When training a model, the dataset is often divided into a Training set, a Validation Set, and a Test Set. The ratio to split the data into these 3 sets depends on how large your dataset is, but in most cases, it is divided in a 60:20:20 proportion. Each dataset has its specific role to train a useful model.

Training Set

This data is used to optimize the weights of the model. The loss calculated using the training set, the training loss, is used to evaluate whether the model is underfitting.

If the model is not performing well AND the training loss is high, it indicates that the model is struggling with high bias. You either need more training time or a bigger network. Getting more data won’t help in this case.

Validation Set

This data is used to check whether the model is not overfitting to the training set. So the main goal for this dataset is to find the right hyper-parameters that can help the model generalize well. This also means that this dataset should be coming from the same distribution as the test set. It would be meaningless if the model is generalizing to data completely different from the test set. The weights are not optimized when using this dataset.

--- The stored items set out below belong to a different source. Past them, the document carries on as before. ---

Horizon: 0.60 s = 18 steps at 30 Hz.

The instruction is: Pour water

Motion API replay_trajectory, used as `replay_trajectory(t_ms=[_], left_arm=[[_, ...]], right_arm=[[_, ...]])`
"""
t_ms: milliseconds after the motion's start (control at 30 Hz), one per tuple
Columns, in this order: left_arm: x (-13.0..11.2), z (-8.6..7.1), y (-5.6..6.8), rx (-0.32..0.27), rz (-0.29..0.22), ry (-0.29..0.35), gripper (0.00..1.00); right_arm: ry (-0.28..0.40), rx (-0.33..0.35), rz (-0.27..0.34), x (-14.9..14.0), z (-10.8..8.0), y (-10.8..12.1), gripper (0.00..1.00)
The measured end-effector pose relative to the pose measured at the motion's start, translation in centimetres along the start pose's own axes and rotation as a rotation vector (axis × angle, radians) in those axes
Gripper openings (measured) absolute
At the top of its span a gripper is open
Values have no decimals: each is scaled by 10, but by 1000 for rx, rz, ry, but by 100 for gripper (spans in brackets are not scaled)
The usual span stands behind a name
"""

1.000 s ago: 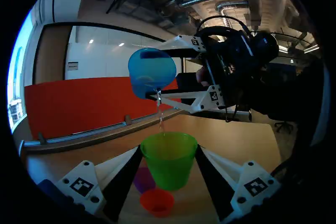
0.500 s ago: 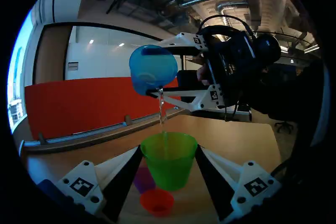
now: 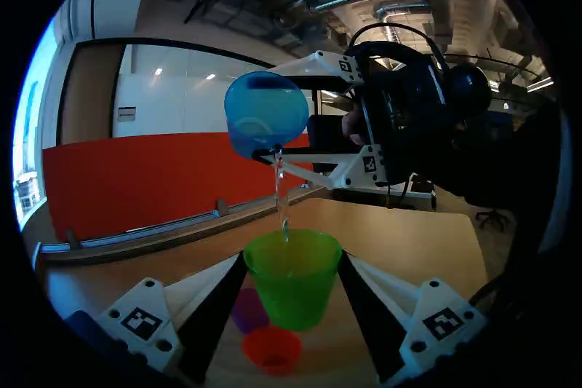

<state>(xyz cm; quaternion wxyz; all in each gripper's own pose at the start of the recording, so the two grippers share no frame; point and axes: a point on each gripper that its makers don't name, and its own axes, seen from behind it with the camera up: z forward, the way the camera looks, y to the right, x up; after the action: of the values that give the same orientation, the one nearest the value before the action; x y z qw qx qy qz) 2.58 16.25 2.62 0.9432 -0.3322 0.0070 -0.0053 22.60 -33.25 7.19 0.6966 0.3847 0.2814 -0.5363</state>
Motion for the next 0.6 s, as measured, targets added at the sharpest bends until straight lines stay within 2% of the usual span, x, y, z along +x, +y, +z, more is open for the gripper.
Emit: replay_trajectory(t_ms=[600], left_arm=[[1, 1, 0, 2, 6, 4, 89]], right_arm=[[2, -12, -71, 6, 0, 1, 90]])
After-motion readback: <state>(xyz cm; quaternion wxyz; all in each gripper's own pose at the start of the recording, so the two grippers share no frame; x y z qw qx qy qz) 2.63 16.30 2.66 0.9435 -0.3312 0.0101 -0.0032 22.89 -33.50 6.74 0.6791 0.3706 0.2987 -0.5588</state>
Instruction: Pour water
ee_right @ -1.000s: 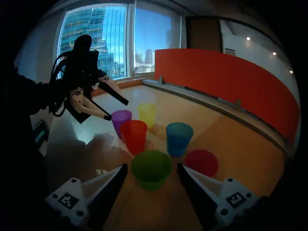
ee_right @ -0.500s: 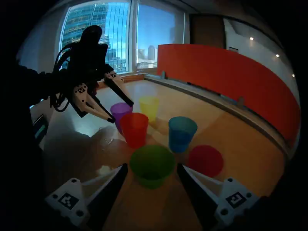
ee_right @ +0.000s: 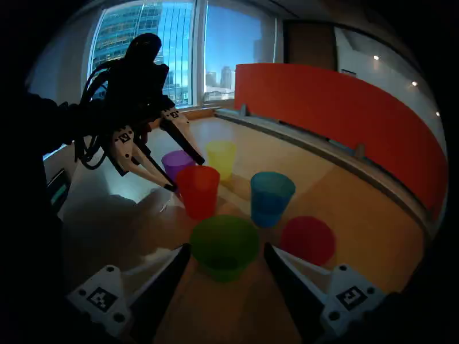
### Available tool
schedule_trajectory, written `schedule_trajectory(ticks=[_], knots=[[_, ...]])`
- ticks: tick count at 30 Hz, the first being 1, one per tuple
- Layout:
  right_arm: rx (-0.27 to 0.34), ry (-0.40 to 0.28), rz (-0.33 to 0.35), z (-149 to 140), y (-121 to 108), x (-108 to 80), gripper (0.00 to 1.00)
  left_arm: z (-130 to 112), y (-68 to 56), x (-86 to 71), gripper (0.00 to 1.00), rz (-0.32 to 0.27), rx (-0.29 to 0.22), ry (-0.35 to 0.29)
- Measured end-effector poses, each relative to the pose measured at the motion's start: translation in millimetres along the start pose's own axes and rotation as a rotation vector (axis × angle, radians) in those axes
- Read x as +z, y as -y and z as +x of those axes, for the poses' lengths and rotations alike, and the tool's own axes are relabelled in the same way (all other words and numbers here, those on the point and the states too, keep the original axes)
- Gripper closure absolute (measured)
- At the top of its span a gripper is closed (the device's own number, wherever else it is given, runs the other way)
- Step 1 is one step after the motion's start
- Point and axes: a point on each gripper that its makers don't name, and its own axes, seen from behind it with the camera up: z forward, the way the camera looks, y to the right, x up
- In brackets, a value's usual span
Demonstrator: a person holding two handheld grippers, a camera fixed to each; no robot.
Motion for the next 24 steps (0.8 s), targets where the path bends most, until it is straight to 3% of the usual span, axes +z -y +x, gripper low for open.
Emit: schedule_trajectory(ticks=[12, 24], knots=[[0.001, 0.005, 0.006, -2.7, 0.7, 7.3, 0.01, 0.8, -2.1, 18.6, 0.05, -0.007, 0.019, 0.029], [-0.006, 0.010, 0.006, -6.1, -0.7, 16.2, 0.01, 2.4, -3.6, 31.0, 0.04, -0.007, 0.005, 0.029]])
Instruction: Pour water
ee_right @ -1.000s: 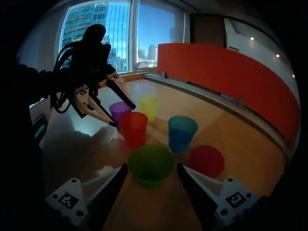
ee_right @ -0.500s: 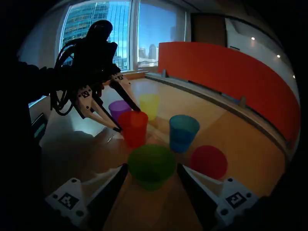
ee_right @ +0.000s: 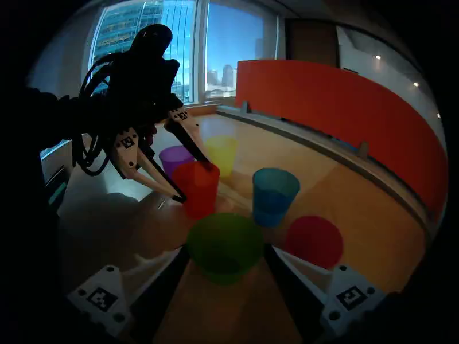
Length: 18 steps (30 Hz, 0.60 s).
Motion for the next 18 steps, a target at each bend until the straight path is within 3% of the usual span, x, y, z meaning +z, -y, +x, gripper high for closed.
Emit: schedule_trajectory(ticks=[13, 18], knots=[[0.001, 0.003, -0.003, -2.5, -1.3, 10.9, 0.01, -1.4, -0.6, 5.3, 0.05, 0.009, 0.004, 0.003], [0.000, -0.003, -0.008, -1.4, -2.4, 13.3, 0.07, -3.1, -1.8, 6.1, 0.10, 0.006, 0.003, 0.006]])
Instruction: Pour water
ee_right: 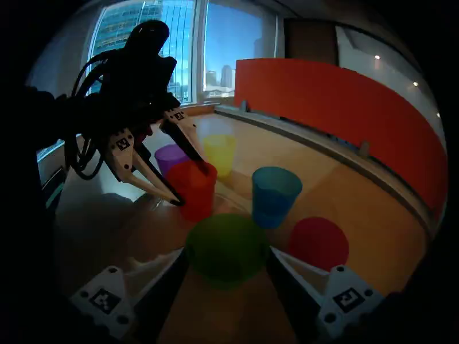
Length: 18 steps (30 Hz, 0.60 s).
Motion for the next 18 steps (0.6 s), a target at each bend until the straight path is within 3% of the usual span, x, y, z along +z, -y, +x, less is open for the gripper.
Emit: schedule_trajectory(ticks=[14, 18], knots=[[-0.012, 0.003, 0.003, -1.3, 1.4, -0.4, 0.07, -1.5, -1.6, -1.0, 0.10, -0.005, 0.003, 0.000], [-0.013, 0.013, 0.009, -4.2, 3.4, -0.8, 0.03, -1.9, -2.4, -1.3, 0.10, -0.006, 0.003, 0.000]])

If the model is not performing well AND the training loss is low AND the validation loss is high, it indicates that the model is struggling with high variance. You either need more data, find a better regularization method, or find a different neural network.

Test Set

This data is used to check the followings.

  1. Whether the model is overfitting to Train/Val set.
  2. Whether the Test/Val set is not from the same distribution
  3. Whether there is too much diversity in the using dataset(data mismatch)
  4. The weights are not optimized when using this dataset as well.

If the model is not performing well AND the training/validation loss is low AND the test loss is high, it indicates that either the Test and Validation set might be coming from different distributions, the model might be overfitting to the train/validation set, or there is too much diversity in the dataset you have (data mismatch). There may be a need to reevaluate your dataset.